The Guardian uncovered thousands of cases in which ICE sought to deport parents who had a different citizenship than their children, many of whom are U.S. citizens. This underscores the massive legal and logistical hurdles to retain family units under the president's sweeping anti-immigration platform. The latest reporting adds to a growing body of evidence alleging a return to 'family separation' from Trump's first term and the infamous 'zero tolerance' era that separated thousands of migrant children from their parents at the U.S.-Mexico border, a policy effectively blocked by a settlement in a federal court case.
Today, Trump's second administration has launched an unprecedented expansion of family separation that targets mixed-status families in the country's interior — including people who have lived in the U.S. for years — and instilling deep generational trauma, advocates warn. Documents revealed the arrests of 15,000 fathers and 3,000 mothers who are the parents of 27,000 to 32,000 children, including 12,000 U.S. citizen children.

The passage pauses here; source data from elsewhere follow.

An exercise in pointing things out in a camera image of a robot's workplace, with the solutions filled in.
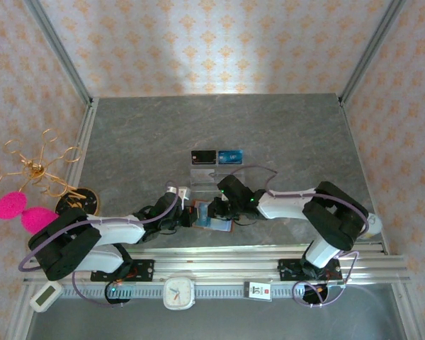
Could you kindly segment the brown leather card holder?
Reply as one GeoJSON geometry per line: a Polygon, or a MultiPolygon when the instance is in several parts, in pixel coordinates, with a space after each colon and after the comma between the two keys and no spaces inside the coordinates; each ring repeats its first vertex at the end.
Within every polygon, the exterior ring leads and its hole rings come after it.
{"type": "Polygon", "coordinates": [[[198,218],[193,223],[194,227],[202,228],[205,230],[212,230],[218,232],[231,232],[233,223],[231,220],[221,220],[208,216],[208,201],[195,200],[194,207],[197,209],[198,218]]]}

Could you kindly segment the clear acrylic card stand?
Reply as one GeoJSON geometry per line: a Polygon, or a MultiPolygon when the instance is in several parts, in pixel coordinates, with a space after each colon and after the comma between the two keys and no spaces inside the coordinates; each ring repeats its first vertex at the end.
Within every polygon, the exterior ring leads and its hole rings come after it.
{"type": "MultiPolygon", "coordinates": [[[[215,150],[216,149],[199,149],[199,150],[215,150]]],[[[220,165],[218,158],[216,164],[213,165],[192,165],[190,170],[191,188],[195,191],[215,191],[217,184],[223,180],[224,177],[237,170],[241,165],[220,165]]]]}

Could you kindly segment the blue credit card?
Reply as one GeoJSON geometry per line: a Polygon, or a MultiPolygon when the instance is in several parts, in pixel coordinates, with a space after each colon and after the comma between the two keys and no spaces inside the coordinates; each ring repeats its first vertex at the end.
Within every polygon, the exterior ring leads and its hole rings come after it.
{"type": "Polygon", "coordinates": [[[219,150],[217,152],[218,164],[220,165],[232,165],[243,164],[244,153],[241,149],[236,150],[219,150]]]}

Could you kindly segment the black credit card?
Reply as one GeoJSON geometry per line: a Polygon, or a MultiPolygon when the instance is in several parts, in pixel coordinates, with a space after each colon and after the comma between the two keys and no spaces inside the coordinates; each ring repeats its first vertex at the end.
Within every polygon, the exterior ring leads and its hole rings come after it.
{"type": "Polygon", "coordinates": [[[217,161],[217,152],[215,150],[192,150],[192,165],[213,165],[217,161]]]}

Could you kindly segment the white square clock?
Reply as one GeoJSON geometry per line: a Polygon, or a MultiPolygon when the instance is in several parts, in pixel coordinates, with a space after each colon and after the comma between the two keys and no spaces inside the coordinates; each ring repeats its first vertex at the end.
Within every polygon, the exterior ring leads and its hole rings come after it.
{"type": "Polygon", "coordinates": [[[195,285],[190,278],[170,278],[164,284],[163,303],[168,310],[188,310],[196,303],[195,298],[195,285]]]}

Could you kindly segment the black round gold-rimmed disc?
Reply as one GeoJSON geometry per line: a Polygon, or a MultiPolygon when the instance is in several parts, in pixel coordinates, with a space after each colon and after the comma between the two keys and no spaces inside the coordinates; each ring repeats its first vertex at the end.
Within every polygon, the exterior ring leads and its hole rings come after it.
{"type": "Polygon", "coordinates": [[[58,200],[55,212],[61,215],[70,208],[81,208],[86,214],[95,215],[99,210],[98,196],[88,188],[69,190],[58,200]]]}

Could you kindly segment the white tag with red mark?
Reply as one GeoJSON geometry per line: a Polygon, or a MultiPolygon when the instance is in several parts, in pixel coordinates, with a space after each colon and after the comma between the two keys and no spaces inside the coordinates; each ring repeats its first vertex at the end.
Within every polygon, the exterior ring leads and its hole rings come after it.
{"type": "Polygon", "coordinates": [[[271,284],[254,281],[244,282],[244,298],[251,300],[260,300],[265,302],[272,301],[271,284]]]}

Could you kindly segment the pink fuzzy ball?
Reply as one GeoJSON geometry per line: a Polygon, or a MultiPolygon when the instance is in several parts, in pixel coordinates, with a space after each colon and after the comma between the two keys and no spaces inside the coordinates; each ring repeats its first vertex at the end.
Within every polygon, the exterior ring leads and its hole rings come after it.
{"type": "Polygon", "coordinates": [[[19,216],[26,205],[26,194],[19,191],[7,193],[0,199],[0,219],[11,220],[19,216]]]}
{"type": "Polygon", "coordinates": [[[27,232],[37,234],[58,217],[59,215],[57,213],[48,208],[33,207],[21,213],[21,223],[27,232]]]}

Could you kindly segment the yellow tin can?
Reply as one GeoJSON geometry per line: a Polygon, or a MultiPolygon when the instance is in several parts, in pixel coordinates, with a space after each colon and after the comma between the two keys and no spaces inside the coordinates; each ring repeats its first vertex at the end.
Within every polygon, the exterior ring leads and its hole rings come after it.
{"type": "Polygon", "coordinates": [[[381,219],[374,213],[368,213],[367,224],[365,224],[361,230],[359,239],[370,239],[371,237],[377,236],[381,233],[383,224],[381,219]]]}

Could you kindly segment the white digital timer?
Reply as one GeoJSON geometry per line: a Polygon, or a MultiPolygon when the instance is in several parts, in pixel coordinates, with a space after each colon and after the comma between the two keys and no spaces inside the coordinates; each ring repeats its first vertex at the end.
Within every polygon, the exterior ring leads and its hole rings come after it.
{"type": "Polygon", "coordinates": [[[57,281],[48,281],[30,299],[30,306],[35,312],[46,312],[47,309],[61,296],[63,286],[57,281]]]}

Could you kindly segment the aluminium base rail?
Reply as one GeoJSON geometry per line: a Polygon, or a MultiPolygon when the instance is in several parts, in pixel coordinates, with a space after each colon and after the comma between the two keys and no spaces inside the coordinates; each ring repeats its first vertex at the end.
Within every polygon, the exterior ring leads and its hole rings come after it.
{"type": "MultiPolygon", "coordinates": [[[[199,284],[237,284],[247,280],[276,282],[280,259],[297,259],[307,246],[260,245],[191,248],[131,249],[135,259],[152,259],[153,280],[162,282],[174,276],[189,277],[199,284]]],[[[357,244],[357,261],[352,256],[340,259],[341,273],[351,273],[350,284],[409,282],[406,261],[388,255],[381,244],[357,244]]]]}

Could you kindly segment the aluminium frame post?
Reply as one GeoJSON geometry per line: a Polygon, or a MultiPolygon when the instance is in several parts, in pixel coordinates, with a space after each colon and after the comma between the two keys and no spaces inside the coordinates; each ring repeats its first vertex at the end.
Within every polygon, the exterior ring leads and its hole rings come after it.
{"type": "Polygon", "coordinates": [[[357,65],[355,66],[350,78],[346,82],[344,90],[338,97],[339,105],[344,107],[349,102],[354,91],[359,85],[363,78],[367,68],[369,68],[374,56],[382,46],[386,35],[390,32],[390,29],[407,0],[390,0],[387,9],[385,10],[379,24],[376,26],[374,33],[372,34],[368,44],[366,45],[357,65]]]}
{"type": "Polygon", "coordinates": [[[23,2],[28,7],[36,23],[40,26],[40,29],[42,30],[46,41],[49,43],[50,47],[52,48],[52,51],[55,53],[56,57],[60,61],[77,94],[80,96],[80,98],[86,105],[90,105],[93,99],[89,91],[87,90],[84,82],[82,81],[76,67],[74,66],[74,63],[71,57],[69,56],[69,53],[64,47],[61,38],[57,34],[57,31],[55,30],[55,27],[53,26],[49,16],[47,15],[41,1],[23,0],[23,2]]]}

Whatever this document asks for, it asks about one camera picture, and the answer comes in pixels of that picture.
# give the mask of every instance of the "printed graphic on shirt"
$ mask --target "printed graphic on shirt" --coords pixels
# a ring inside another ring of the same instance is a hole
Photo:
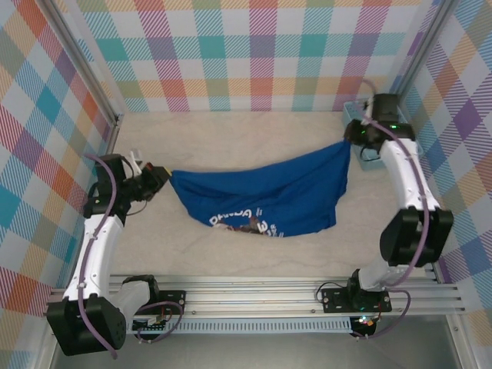
[[[278,233],[275,224],[269,225],[266,221],[262,221],[258,218],[262,214],[263,210],[260,208],[256,209],[256,216],[253,215],[251,209],[229,214],[218,214],[210,218],[210,224],[213,228],[221,228],[228,231],[262,234],[270,237],[284,237],[284,232]],[[232,218],[244,218],[244,224],[240,226],[228,224],[227,220]]]

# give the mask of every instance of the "plaid wallpaper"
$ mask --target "plaid wallpaper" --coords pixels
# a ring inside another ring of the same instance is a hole
[[[35,0],[0,0],[0,368],[32,364],[109,124]]]
[[[433,193],[455,224],[440,260],[472,313],[475,350],[492,363],[492,1],[462,0],[404,108]]]
[[[341,110],[363,77],[397,85],[439,3],[77,0],[130,111]]]

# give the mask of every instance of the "blue t-shirt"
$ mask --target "blue t-shirt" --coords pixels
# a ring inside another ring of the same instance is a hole
[[[288,237],[336,224],[347,189],[350,144],[247,171],[173,171],[170,182],[194,219],[211,227]]]

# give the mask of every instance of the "light blue container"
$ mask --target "light blue container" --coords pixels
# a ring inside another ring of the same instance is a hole
[[[344,115],[342,119],[344,123],[344,127],[347,127],[348,124],[352,121],[352,119],[362,120],[361,115],[355,108],[355,104],[357,104],[357,102],[355,101],[349,101],[344,104]],[[405,117],[401,113],[400,108],[398,108],[398,117],[400,122],[407,123],[407,119],[405,119]],[[418,141],[417,141],[417,148],[418,148],[419,157],[421,157],[424,152]],[[355,156],[357,157],[357,160],[359,161],[359,164],[362,167],[362,170],[370,171],[371,169],[384,168],[384,163],[381,159],[379,159],[379,155],[377,154],[376,150],[370,150],[366,148],[362,153],[363,159],[361,159],[361,150],[362,150],[361,146],[352,145],[352,150],[354,151]]]

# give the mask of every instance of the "gray metal floor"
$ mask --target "gray metal floor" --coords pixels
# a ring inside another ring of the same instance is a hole
[[[109,353],[66,357],[52,369],[454,369],[459,368],[446,318],[407,317],[392,332],[356,342],[348,334],[176,334],[155,345],[132,336],[114,361]]]

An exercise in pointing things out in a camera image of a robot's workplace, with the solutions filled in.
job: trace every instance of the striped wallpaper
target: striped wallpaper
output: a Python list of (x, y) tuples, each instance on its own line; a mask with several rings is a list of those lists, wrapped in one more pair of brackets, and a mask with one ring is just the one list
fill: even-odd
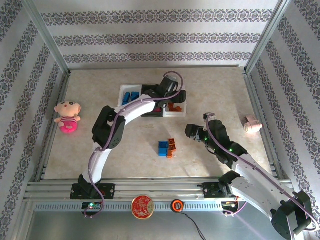
[(70, 69), (245, 66), (278, 0), (35, 0)]
[(13, 226), (46, 143), (62, 71), (19, 0), (0, 5), (0, 240)]
[[(282, 170), (320, 220), (320, 2), (294, 0), (251, 72)], [(320, 239), (320, 232), (310, 239)]]

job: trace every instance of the blue toy brick
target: blue toy brick
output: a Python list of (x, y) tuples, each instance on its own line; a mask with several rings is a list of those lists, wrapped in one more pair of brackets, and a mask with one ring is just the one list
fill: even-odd
[(138, 91), (131, 92), (131, 101), (134, 101), (139, 98), (140, 93)]
[(167, 149), (169, 147), (168, 141), (159, 141), (159, 149), (164, 148)]
[(126, 92), (123, 98), (123, 102), (128, 103), (130, 100), (130, 92)]
[(166, 157), (167, 156), (167, 152), (168, 152), (168, 149), (167, 148), (159, 148), (159, 153), (158, 155), (160, 157)]

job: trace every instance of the tape measure
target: tape measure
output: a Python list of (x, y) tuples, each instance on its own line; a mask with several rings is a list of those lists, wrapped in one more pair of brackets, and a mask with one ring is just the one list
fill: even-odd
[(181, 213), (183, 211), (185, 207), (185, 203), (182, 202), (181, 200), (179, 199), (176, 199), (176, 200), (173, 200), (171, 202), (171, 210), (174, 212), (174, 213)]

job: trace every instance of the pink plush doll
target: pink plush doll
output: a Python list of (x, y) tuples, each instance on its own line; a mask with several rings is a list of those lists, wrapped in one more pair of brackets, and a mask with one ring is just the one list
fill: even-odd
[(69, 134), (77, 130), (77, 122), (81, 120), (81, 118), (78, 116), (81, 111), (81, 106), (79, 103), (73, 101), (63, 101), (54, 107), (54, 110), (61, 115), (61, 117), (58, 117), (54, 120), (54, 122), (59, 124), (58, 126), (60, 127), (61, 132), (64, 134)]

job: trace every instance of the red round tin
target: red round tin
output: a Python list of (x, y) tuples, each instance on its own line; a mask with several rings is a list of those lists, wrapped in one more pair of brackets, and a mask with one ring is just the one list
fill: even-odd
[(131, 210), (137, 219), (148, 219), (155, 211), (155, 204), (150, 197), (141, 195), (132, 201)]

Nearly 7,500 fathers and 1,000 mothers have a different nationality than at least one of their children, according to The Guardian's analysis.

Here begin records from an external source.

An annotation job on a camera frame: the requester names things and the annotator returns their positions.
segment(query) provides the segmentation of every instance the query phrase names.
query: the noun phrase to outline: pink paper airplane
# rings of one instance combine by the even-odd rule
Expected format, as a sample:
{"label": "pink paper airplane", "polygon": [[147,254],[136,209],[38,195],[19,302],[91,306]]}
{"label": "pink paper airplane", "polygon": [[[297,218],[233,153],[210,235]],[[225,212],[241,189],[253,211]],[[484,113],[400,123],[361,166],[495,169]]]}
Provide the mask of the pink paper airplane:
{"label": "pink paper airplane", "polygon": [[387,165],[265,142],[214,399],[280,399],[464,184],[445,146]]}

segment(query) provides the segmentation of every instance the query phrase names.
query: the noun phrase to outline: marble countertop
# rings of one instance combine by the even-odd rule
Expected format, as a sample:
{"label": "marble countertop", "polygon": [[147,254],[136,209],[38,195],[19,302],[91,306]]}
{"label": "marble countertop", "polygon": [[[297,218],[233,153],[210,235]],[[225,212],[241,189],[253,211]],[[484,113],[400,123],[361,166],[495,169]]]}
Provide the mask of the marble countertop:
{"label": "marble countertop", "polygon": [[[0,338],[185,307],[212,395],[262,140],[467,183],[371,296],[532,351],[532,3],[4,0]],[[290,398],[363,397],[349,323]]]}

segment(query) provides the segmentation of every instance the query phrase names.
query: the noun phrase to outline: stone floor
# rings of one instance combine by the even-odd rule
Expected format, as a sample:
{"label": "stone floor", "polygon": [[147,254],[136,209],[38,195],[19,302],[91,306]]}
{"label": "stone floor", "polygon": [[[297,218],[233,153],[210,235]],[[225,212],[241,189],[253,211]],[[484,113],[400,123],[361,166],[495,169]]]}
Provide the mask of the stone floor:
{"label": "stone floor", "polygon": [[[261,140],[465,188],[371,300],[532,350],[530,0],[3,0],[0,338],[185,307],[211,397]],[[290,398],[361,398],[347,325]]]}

Records obtained by the outlet do not detail how many children were detained or deported with their families but illustrate how the administration's efforts to rapidly arrest and remove tens of thousands of people from the country have ripped apart immigrant families and their communities in the U.S. The findings are also likely an undercount; ICE has failed to follow its own policies requiring officers to ask people they arrest about their children to ensure they have an opportunity to decide what happens to them when they're deported, The Independent previously reported.
Last year, the administration made a critical change to Joe Biden-era guidelines for detained parents that has radically shifted how ICE handles families. Deported parents previously could decide whether they wanted their children to join them. Now, ICE will only support those arrangements if they are 'operationally feasible.' But ICE is still required to ask anyone they arrest if they have children and 'must allow those parents to decide what happens to their children if they are deported, even if they are not required to help facilitate choice,' according to a recent report from the Women's Refugee Commission and Physicians for Human Rights.

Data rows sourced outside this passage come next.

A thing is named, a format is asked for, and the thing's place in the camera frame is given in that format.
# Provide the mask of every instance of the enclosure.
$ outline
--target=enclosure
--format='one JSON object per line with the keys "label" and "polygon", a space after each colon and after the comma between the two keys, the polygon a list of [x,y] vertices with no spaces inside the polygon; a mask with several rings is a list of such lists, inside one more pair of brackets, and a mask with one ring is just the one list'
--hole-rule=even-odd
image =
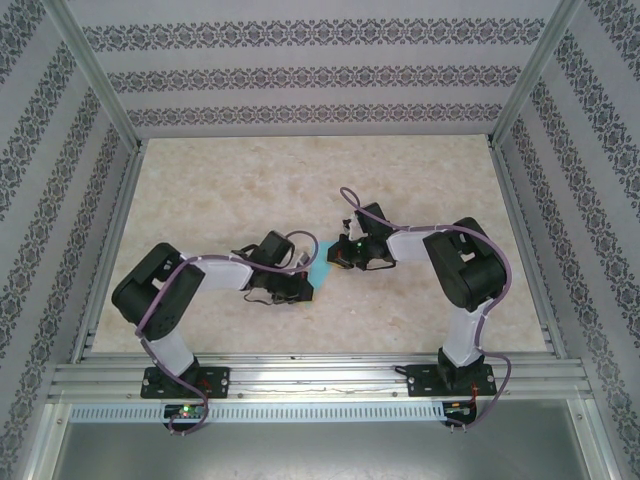
{"label": "enclosure", "polygon": [[[640,478],[637,0],[0,9],[1,478]],[[513,371],[482,426],[449,433],[460,397],[395,371],[438,361],[433,268],[324,261],[342,186],[507,255],[482,348]],[[180,331],[230,376],[171,438],[114,287],[161,242],[299,229],[312,302],[194,297]]]}

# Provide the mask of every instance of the cyan object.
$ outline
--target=cyan object
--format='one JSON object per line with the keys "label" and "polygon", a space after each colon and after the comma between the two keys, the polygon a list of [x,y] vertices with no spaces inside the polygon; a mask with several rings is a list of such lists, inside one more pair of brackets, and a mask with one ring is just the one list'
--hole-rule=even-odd
{"label": "cyan object", "polygon": [[332,242],[319,242],[319,244],[318,256],[311,264],[309,272],[309,283],[313,285],[314,290],[320,289],[331,270],[331,265],[327,263],[327,251]]}

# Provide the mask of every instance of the mounting plate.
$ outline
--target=mounting plate
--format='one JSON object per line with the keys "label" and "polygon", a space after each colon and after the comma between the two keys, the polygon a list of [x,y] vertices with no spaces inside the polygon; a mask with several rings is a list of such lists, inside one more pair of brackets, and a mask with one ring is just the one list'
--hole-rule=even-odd
{"label": "mounting plate", "polygon": [[[196,387],[202,390],[207,398],[227,398],[230,373],[231,369],[227,367],[200,367]],[[140,396],[158,399],[199,398],[191,390],[167,377],[158,367],[145,369]]]}
{"label": "mounting plate", "polygon": [[438,365],[407,365],[404,368],[407,377],[407,387],[410,397],[469,397],[471,396],[471,382],[478,387],[478,396],[495,395],[496,382],[491,365],[480,367],[478,375],[474,375],[469,382],[449,390],[438,375]]}

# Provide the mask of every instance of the wall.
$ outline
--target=wall
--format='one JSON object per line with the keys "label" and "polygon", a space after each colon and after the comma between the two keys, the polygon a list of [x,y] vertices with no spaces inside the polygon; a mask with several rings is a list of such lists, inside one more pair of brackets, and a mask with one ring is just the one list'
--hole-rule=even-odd
{"label": "wall", "polygon": [[557,0],[71,0],[142,137],[489,133]]}
{"label": "wall", "polygon": [[0,479],[69,360],[129,153],[37,1],[0,2]]}
{"label": "wall", "polygon": [[501,145],[569,353],[640,478],[640,2],[584,2]]}

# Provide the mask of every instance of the robotic arm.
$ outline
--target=robotic arm
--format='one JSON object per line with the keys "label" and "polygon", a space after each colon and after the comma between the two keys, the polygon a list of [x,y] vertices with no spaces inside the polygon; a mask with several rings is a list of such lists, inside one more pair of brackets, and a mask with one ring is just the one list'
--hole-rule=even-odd
{"label": "robotic arm", "polygon": [[[484,355],[477,340],[482,333],[479,329],[485,307],[505,287],[505,265],[487,243],[468,233],[435,229],[401,230],[391,225],[377,203],[359,208],[350,219],[343,221],[345,233],[329,248],[327,261],[341,268],[357,267],[361,270],[393,268],[402,262],[430,261],[453,306],[449,332],[438,352],[439,380],[449,394],[469,392],[472,385],[486,383],[481,381],[486,380],[487,370],[483,366]],[[454,226],[486,237],[473,218],[464,218]],[[437,378],[425,382],[432,383],[424,385],[425,389],[442,391],[438,385],[433,385],[433,382],[438,383]],[[489,392],[495,393],[495,384]]]}
{"label": "robotic arm", "polygon": [[[260,288],[270,294],[272,304],[311,301],[313,287],[304,268],[312,259],[303,253],[297,256],[297,268],[278,267],[287,257],[287,266],[291,264],[294,254],[294,244],[275,231],[269,232],[260,245],[249,245],[227,256],[198,257],[187,265],[183,265],[188,262],[187,256],[168,243],[156,245],[111,297],[123,317],[136,325],[145,350],[161,367],[145,372],[143,398],[196,397],[195,391],[185,388],[182,382],[204,392],[207,398],[226,397],[226,389],[219,384],[228,383],[228,379],[225,383],[223,378],[220,382],[216,378],[218,388],[213,388],[210,377],[220,372],[200,367],[176,327],[194,295],[211,290],[247,291],[248,295]],[[171,278],[178,269],[179,274]],[[163,292],[161,285],[169,281]]]}

Advocates say the administration is relying on apparent threats of family separation to force them to drop their immigration cases and leave the country voluntarily. Homeland Security has repeatedly denied separating families and insists that immigration detention 'is a choice' as the agency encourages people to 'self-deport' instead. DHS spokesperson Lauren Bis told The Guardian that 'parents are asked if they want to be removed with their children.'
'It is unconscionable that the U.S. government is inflicting these abuses once again on families, even after the well-documented harms caused by separations under the first Trump administration's 'zero tolerance' policy,' Dr. Michele Heisler, medical director at Physicians for Human Rights and professor of internal medicine and public health at University of Michigan, said earlier this year. A lawsuit against the policy filed earlier this year accuses the administration of causing 'tremendous, long-lasting harm,' according to Mishan Wroe, directing attorney with the National Center for Youth Law.
'Children who were living with safe, vetted family members are now being held in prolonged detention — missing school and far away from their loved ones — all because the government is prioritizing arrest quotas over children's safety,' she said. Faisal Al-Juburi with legal advocacy group RAICES told The Guardian that the U.S. has not yet grappled with the 'impact of this type of immigration enforcement and the domino effect it will have.'
The surge in family detentions and separations has brought heightened scrutiny into a sprawling facility in rural Texas that has detained hundreds of immigrant children within the last year. Nearly 600 immigrant children have been held inside the Dilley Immigration Processing Center with inadequate food and medical care, often far beyond court-mandated limits on how long children can be detained, according to court documents filed earlier this year. Emergency crews have been dispatched to Dilley nearly a dozen times over the last several months, according to call logs reviewed by ProPublica and NBC News. Staff at the detention center have dialed 911 to report children with severe fever, broken bones, respiratory distress, seizures, plunging oxygen levels and other medical emergencies, including a pregnant woman who passed out.